### Entries supplied
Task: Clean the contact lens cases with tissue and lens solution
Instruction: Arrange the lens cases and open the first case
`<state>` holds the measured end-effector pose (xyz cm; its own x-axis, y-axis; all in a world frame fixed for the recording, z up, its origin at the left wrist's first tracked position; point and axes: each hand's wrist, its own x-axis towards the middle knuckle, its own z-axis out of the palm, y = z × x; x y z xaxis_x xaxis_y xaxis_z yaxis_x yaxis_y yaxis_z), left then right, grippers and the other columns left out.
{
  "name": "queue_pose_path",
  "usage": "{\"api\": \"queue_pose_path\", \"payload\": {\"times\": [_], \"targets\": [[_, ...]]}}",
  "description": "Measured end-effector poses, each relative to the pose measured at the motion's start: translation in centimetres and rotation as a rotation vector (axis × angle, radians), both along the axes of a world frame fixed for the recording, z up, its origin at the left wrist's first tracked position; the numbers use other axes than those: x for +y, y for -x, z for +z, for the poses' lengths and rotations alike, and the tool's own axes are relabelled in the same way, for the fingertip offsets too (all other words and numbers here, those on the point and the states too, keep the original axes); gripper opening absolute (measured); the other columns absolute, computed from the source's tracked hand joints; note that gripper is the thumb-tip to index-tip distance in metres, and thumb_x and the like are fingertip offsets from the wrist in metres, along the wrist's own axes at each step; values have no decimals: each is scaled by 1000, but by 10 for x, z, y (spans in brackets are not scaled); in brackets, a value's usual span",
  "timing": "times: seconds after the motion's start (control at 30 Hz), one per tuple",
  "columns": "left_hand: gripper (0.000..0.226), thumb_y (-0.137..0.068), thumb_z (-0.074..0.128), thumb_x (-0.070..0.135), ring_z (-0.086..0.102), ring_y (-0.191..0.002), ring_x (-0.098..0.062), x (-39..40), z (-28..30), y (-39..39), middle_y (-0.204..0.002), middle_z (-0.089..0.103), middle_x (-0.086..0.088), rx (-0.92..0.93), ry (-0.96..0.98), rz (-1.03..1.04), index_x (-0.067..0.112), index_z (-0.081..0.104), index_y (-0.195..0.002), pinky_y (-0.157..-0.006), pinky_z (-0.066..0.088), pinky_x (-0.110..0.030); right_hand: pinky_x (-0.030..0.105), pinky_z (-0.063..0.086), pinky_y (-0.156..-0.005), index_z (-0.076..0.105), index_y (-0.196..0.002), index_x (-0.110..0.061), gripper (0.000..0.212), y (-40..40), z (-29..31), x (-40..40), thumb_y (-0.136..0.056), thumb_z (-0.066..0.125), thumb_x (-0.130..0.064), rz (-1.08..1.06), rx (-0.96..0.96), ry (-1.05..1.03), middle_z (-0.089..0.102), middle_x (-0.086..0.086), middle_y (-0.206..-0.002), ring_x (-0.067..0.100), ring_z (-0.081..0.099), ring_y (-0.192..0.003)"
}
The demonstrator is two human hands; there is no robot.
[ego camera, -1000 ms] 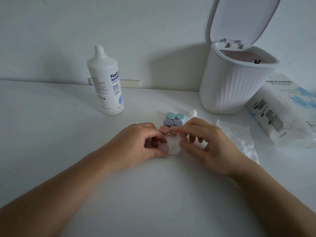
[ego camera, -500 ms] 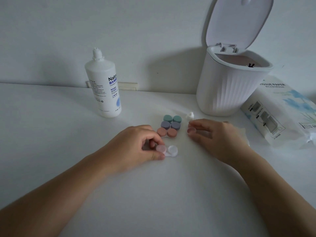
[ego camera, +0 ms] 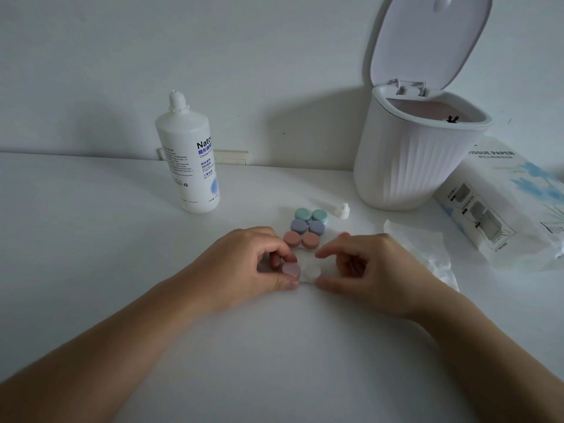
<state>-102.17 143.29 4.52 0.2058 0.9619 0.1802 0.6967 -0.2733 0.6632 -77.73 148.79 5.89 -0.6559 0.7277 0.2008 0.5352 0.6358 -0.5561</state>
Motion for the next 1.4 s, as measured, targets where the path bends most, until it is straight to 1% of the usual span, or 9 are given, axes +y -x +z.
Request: {"api": "queue_pose_path", "payload": {"times": [0.17,0.37,0.57,0.87,0.93,1.07,1.17,1.23,1.4], "targets": [[28,-69,85,44,53,-68,-1,1,-2,1,-86,58,20,1,-9,-6,31,75,-91,-60,36,-13,22,41,-58,74,-103,-35,30,8,-5,-1,-75,80,-46,-17,-27,23,57,-23,-66,5,53,-59],[30,-73,86,41,55,-72,0,1,-4,2,-89,58,21,26,-14,-20,33,76,-100,-63,35,-10,34,48,-63,76,-100,-31,22,12,-5,-3,-80,81,-39,-18,-32,-3,55,-12,-64,7,50,-60],[20,-80,83,37,56,-73,-3,-4,-4,-3,-90,58,18,44,-31,-5,32,76,-98,-64,36,-14,23,40,-61,75,-92,-28,18,13,-8,-2,-78,84,-33,-27,29,59,53,-17,-59,6,50,-58],[13,-81,80,38,55,-70,-7,-16,-3,-18,-82,57,12,78,-98,130,30,72,-86,-60,43,-22,19,40,-60,73,-85,-26,17,14,-9,-2,-76,85,-34,-28,61,94,55,-15,-59,6,51,-59],[18,-75,84,41,56,-69,-7,-16,-3,-18,-79,58,11,14,-82,160,30,72,-80,-60,43,-20,19,40,-60,73,-85,-27,18,13,-9,-2,-76,85,-36,-33,58,91,56,-16,-59,5,52,-59],[37,-63,88,54,58,-72,-11,-16,-4,-18,-81,58,8,-7,-70,182,26,68,-79,-65,49,-32,20,42,-60,73,-85,-26,19,14,-9,-2,-76,85,-37,-21,67,84,56,-17,-59,6,52,-59],[55,-57,83,65,55,-69,0,-17,-1,-15,-88,59,20,-21,-71,133,30,68,-96,-62,41,-17,20,42,-60,73,-85,-28,17,13,-9,-2,-76,85,-35,-16,71,82,55,-18,-57,6,52,-59],[51,-63,85,61,50,-61,-3,-19,0,-11,-82,57,23,-71,-63,74,39,68,-106,-58,36,-11,19,41,-59,73,-86,-29,16,12,-8,-2,-77,85,-34,-15,69,87,55,-18,-58,5,52,-59],[35,-77,72,29,41,-51,-6,-20,-3,-8,-60,50,-1,-111,-59,48,43,69,-109,-54,37,-13,22,42,-59,72,-85,-29,15,11,-9,-1,-77,84,-33,-5,65,85,55,-15,-59,6,51,-59]]}}
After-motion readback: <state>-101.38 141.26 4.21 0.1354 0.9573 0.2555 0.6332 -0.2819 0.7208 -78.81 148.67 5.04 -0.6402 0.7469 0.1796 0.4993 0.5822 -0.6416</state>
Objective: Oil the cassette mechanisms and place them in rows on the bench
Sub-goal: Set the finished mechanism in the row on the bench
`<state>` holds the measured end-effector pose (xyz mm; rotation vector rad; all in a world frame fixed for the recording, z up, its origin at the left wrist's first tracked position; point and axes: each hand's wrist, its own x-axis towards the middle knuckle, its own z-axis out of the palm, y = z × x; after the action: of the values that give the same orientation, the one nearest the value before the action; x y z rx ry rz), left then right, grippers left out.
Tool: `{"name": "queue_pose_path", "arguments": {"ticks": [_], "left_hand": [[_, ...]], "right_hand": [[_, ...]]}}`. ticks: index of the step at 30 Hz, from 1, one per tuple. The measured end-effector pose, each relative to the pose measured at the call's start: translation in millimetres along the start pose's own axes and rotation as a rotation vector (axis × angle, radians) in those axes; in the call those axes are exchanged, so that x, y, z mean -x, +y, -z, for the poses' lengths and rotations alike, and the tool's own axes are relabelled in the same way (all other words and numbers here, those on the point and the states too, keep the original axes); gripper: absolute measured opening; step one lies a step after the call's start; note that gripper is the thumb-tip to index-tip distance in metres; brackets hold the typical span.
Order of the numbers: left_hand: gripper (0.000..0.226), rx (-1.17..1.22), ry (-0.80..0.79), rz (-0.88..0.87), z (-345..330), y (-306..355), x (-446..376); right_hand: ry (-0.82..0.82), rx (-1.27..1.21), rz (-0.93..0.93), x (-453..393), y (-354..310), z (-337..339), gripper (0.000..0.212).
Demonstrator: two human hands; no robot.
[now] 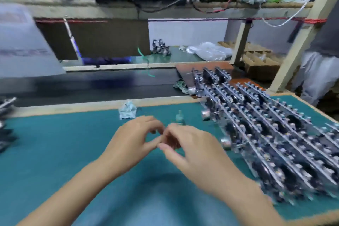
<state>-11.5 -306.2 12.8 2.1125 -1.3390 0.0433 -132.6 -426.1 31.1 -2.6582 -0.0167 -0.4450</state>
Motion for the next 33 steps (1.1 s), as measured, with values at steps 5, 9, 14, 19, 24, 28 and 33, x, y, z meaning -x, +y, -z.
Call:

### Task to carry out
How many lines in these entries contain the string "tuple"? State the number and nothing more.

### Task solution
2